Thursday, May 3, 2007

How Come You Don't Have Any Friends?




A colleague has written in her blog about a friend's anger ... a friend somewhere my colleague used to live, but does not now that she has moved to be with the congregation she serves.
Ah yes, ministry, a place for deep relationships in each place you are ... and no relationships at all when you retire. Well not quite, but man, it can be lonely out here.
You spend years with people, becoming deeply fond of many of them. Then you move. Not only do you not have contact with them any more, you should not. There is another minister there now, and if they are to develop the best possible relationships with that new minister, their energies are best used there, where they are, with the minister they now have. All energy they spend maintaining their relationship with you, now that you are distant, is energy they are not spending where they are, with the people they are now with.
And the same is true for you, the minister, the mover. If, once in your new place, you use a lot of your time/soul energy maintaining distant friendships, you will not be using that energy to make new friendships where you are. And it is very lonely, in a Thich Nat Han sense, not being where you are.
It is often very hard for those "left behind" to understand this.
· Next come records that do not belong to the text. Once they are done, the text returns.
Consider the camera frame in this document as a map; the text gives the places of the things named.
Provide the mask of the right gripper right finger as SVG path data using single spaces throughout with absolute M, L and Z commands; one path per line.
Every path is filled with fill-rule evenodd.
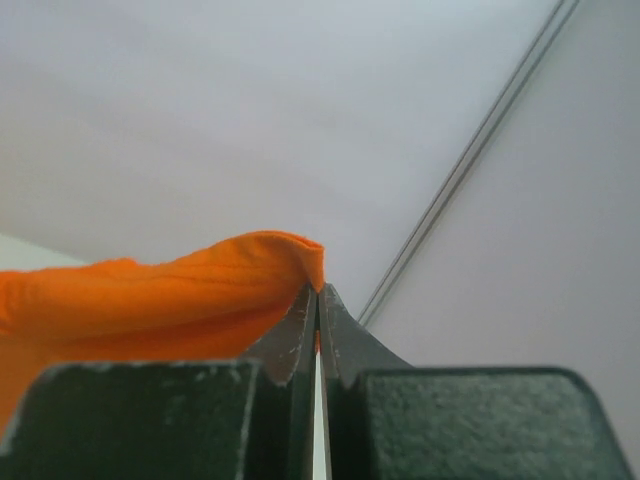
M 373 461 L 365 377 L 370 372 L 408 370 L 411 365 L 353 318 L 330 283 L 318 294 L 317 330 L 329 477 L 369 479 Z

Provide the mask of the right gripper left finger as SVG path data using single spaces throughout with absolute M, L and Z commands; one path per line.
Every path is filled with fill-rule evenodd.
M 241 355 L 259 363 L 246 479 L 310 479 L 317 293 L 303 287 L 284 317 Z

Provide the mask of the orange t shirt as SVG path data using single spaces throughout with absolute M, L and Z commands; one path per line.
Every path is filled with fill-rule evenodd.
M 62 362 L 200 360 L 243 352 L 320 290 L 324 247 L 259 231 L 161 264 L 129 258 L 1 275 L 1 418 Z

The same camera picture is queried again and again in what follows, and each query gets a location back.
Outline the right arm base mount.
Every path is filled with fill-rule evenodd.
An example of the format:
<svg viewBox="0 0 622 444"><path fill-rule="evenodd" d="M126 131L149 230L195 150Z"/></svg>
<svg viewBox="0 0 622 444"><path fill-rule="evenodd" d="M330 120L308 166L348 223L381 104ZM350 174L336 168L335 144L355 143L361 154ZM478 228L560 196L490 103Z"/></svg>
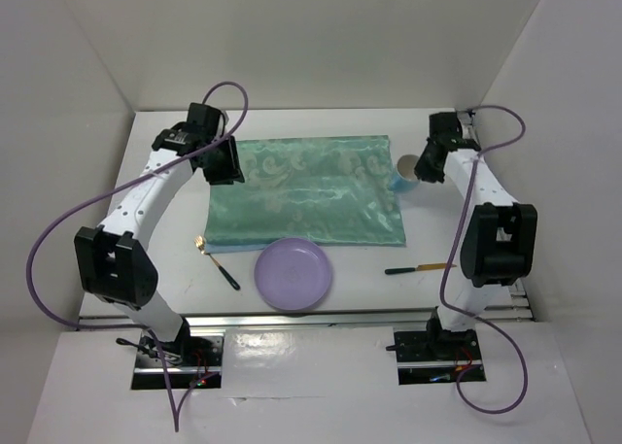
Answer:
<svg viewBox="0 0 622 444"><path fill-rule="evenodd" d="M401 386L485 382L486 374L476 333L464 339L432 342L424 331L395 331L394 341L385 348L395 355Z"/></svg>

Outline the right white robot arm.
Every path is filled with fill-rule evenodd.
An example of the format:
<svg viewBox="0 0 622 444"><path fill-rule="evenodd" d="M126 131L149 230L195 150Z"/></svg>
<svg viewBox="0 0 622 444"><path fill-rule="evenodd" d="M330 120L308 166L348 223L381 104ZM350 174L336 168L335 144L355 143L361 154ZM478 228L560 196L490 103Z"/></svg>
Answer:
<svg viewBox="0 0 622 444"><path fill-rule="evenodd" d="M474 340L475 318L501 288L531 272L537 211L503 188L476 141L464 136L455 112L429 116L429 137L414 173L430 184L450 179L464 198L450 255L459 260L467 284L443 294L424 336L428 354L446 359Z"/></svg>

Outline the teal satin placemat cloth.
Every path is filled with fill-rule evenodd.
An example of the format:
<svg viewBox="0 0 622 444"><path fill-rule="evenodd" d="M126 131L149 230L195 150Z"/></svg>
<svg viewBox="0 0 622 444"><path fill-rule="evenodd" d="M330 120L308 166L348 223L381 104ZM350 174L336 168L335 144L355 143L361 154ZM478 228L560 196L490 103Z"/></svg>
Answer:
<svg viewBox="0 0 622 444"><path fill-rule="evenodd" d="M214 253L288 237L329 246L402 247L386 135L241 141L245 181L210 191L204 236Z"/></svg>

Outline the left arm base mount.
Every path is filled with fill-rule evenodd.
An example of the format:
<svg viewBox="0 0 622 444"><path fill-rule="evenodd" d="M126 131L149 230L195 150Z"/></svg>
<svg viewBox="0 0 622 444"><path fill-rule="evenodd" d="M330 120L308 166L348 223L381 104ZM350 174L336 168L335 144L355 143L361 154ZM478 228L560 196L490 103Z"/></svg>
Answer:
<svg viewBox="0 0 622 444"><path fill-rule="evenodd" d="M143 335L132 342L118 337L116 343L135 350L131 389L133 391L164 390L162 361L153 340ZM225 337L221 333L194 339L190 351L182 357L165 353L169 380L173 390L191 385L198 389L219 389L222 386L222 364Z"/></svg>

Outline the light blue mug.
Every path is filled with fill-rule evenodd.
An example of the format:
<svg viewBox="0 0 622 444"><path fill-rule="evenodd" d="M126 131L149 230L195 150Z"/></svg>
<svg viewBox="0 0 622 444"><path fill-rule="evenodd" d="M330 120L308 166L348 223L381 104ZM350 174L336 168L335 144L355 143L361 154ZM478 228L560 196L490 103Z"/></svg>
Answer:
<svg viewBox="0 0 622 444"><path fill-rule="evenodd" d="M418 160L419 157L415 154L405 154L397 160L389 183L389 190L405 193L418 186L419 179L415 174L415 166Z"/></svg>

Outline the purple plate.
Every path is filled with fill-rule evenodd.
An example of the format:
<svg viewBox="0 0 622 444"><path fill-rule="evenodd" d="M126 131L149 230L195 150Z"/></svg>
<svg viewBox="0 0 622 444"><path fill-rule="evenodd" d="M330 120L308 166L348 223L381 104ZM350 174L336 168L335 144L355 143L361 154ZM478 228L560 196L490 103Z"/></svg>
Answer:
<svg viewBox="0 0 622 444"><path fill-rule="evenodd" d="M254 282L261 298L286 312L312 309L328 294L333 271L326 253L302 238L283 238L259 255Z"/></svg>

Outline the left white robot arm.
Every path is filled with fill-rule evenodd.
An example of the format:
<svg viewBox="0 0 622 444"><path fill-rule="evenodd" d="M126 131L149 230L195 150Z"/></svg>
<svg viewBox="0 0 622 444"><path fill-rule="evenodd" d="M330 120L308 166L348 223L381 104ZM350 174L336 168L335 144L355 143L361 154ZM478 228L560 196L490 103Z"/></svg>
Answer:
<svg viewBox="0 0 622 444"><path fill-rule="evenodd" d="M149 243L164 212L196 170L211 186L243 182L235 140L225 135L225 112L192 103L185 120L162 130L152 144L141 183L95 228L81 228L74 246L82 287L148 328L158 355L184 363L197 345L188 322L157 291Z"/></svg>

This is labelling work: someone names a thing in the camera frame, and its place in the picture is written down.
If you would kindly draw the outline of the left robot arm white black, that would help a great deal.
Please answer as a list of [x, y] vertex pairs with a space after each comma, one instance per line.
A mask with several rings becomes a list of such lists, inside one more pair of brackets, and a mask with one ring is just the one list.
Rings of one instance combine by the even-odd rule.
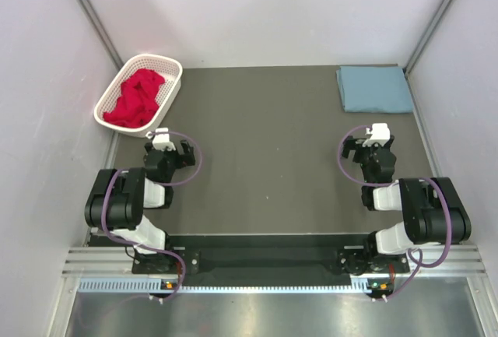
[[169, 208], [175, 171], [196, 165], [194, 146], [186, 140], [180, 145], [181, 151], [167, 135], [160, 135], [144, 145], [142, 167], [119, 175], [115, 169], [100, 170], [84, 210], [88, 226], [100, 229], [105, 221], [112, 235], [131, 241], [139, 254], [149, 255], [149, 262], [160, 272], [170, 271], [177, 255], [167, 247], [167, 233], [155, 227], [144, 211]]

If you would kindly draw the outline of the red t shirt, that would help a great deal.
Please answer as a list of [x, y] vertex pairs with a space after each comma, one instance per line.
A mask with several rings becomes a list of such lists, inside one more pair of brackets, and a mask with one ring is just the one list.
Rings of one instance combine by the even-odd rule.
[[159, 110], [156, 96], [166, 80], [157, 72], [141, 68], [121, 84], [121, 95], [103, 119], [112, 125], [140, 128], [147, 125]]

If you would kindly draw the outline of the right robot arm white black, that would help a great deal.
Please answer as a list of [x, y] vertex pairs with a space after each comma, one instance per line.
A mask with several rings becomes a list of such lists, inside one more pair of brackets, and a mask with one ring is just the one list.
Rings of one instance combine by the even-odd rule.
[[340, 160], [353, 154], [363, 179], [361, 200], [370, 211], [399, 211], [402, 221], [374, 231], [365, 240], [363, 262], [375, 272], [391, 263], [392, 255], [410, 249], [467, 241], [472, 232], [471, 220], [448, 177], [393, 179], [397, 157], [391, 151], [393, 137], [379, 142], [351, 135], [338, 148]]

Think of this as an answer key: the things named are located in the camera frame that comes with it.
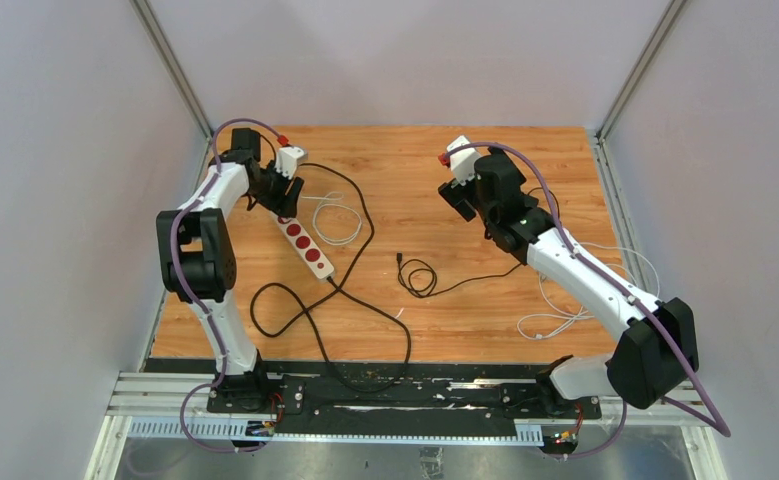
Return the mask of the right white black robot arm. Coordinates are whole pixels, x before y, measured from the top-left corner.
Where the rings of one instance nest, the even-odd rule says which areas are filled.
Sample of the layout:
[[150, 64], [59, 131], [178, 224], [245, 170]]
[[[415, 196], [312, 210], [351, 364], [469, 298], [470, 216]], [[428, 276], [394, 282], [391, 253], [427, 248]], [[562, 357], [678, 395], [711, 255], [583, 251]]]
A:
[[506, 145], [457, 139], [439, 157], [453, 175], [440, 196], [465, 220], [481, 219], [486, 238], [559, 284], [617, 342], [610, 354], [553, 362], [535, 392], [538, 408], [557, 418], [576, 399], [601, 395], [638, 409], [652, 406], [698, 369], [691, 308], [634, 286], [581, 246], [555, 205], [544, 209], [523, 191], [526, 178], [512, 161], [517, 154]]

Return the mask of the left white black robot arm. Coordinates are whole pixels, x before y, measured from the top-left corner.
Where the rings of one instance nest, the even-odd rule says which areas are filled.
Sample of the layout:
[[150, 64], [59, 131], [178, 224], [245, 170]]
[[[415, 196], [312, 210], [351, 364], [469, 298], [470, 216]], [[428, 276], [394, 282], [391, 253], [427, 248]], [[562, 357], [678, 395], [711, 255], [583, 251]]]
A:
[[293, 217], [303, 181], [296, 170], [308, 153], [280, 135], [273, 159], [262, 161], [262, 136], [233, 130], [229, 149], [213, 155], [195, 192], [155, 221], [163, 284], [196, 314], [215, 357], [210, 392], [225, 405], [263, 411], [271, 386], [257, 347], [236, 305], [237, 261], [227, 217], [241, 198], [270, 213]]

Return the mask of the white red power strip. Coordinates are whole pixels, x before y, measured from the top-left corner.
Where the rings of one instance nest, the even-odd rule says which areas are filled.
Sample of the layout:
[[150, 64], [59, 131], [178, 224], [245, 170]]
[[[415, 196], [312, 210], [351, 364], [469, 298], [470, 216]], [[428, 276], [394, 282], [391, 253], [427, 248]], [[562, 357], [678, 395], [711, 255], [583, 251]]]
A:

They are not in a new physical place, and so do not usually have the expectation that they should need to use some of their time/soul energy to make a new friend now that you have gone. The void looms large. And all the worse because you are a "minister" which means you must never hurt anyone. And just look how you hurt me. Righteous anger often follows this progression. ::sigh::
To confuse matters even more, while people think they think about ministers as counsellors, teachers, preachers, etc., way at the back of the head what's going on is "father, mother, sister, brother, wife, husband, mistress, son, daughter, lover ... " Whatever one fits best.
That's one reason there's so much trouble when the new minister is more than 15 years younger than the last one. Whole generations of people go from a minister who was father to one who is contemporary; from one who was a contemporary to one who is a son or daughter. Yikes. Let alone those whose minister fit the lover, mistress mode in the stuff of dreams. They've been ditched, abandoned, breach of promise!
For the ministers, meanwhile, there is a landscape left behind, littered with former friends into whose lives we no longer fit. But not necessarily many where we now are. I cannot express the unbearable depth of loneliness this can be.

3 comments:

ms. kitty said...

Ah, Juffie, you do know how it is and I appreciate your words.

kim said...

Wow, makes me glad that I got talked out of becoming a minister (by my minister, when I was a teen.)

LinguistFriend said...

I recall how I first encountered
the protocol of separation from a previous congregation by a departing UU minister, and felt how awkward it was. Recently I was reminded of it when a minister departing from a nearby UU church which I visit at times stated his coming separation from the congregation. I suspect that his departure will bring out much strength in the congregation which held back in the presence of a very strong minister. Your comments formulate well another dimension of the issue in terms of the character of the ministers in transition. Thank you.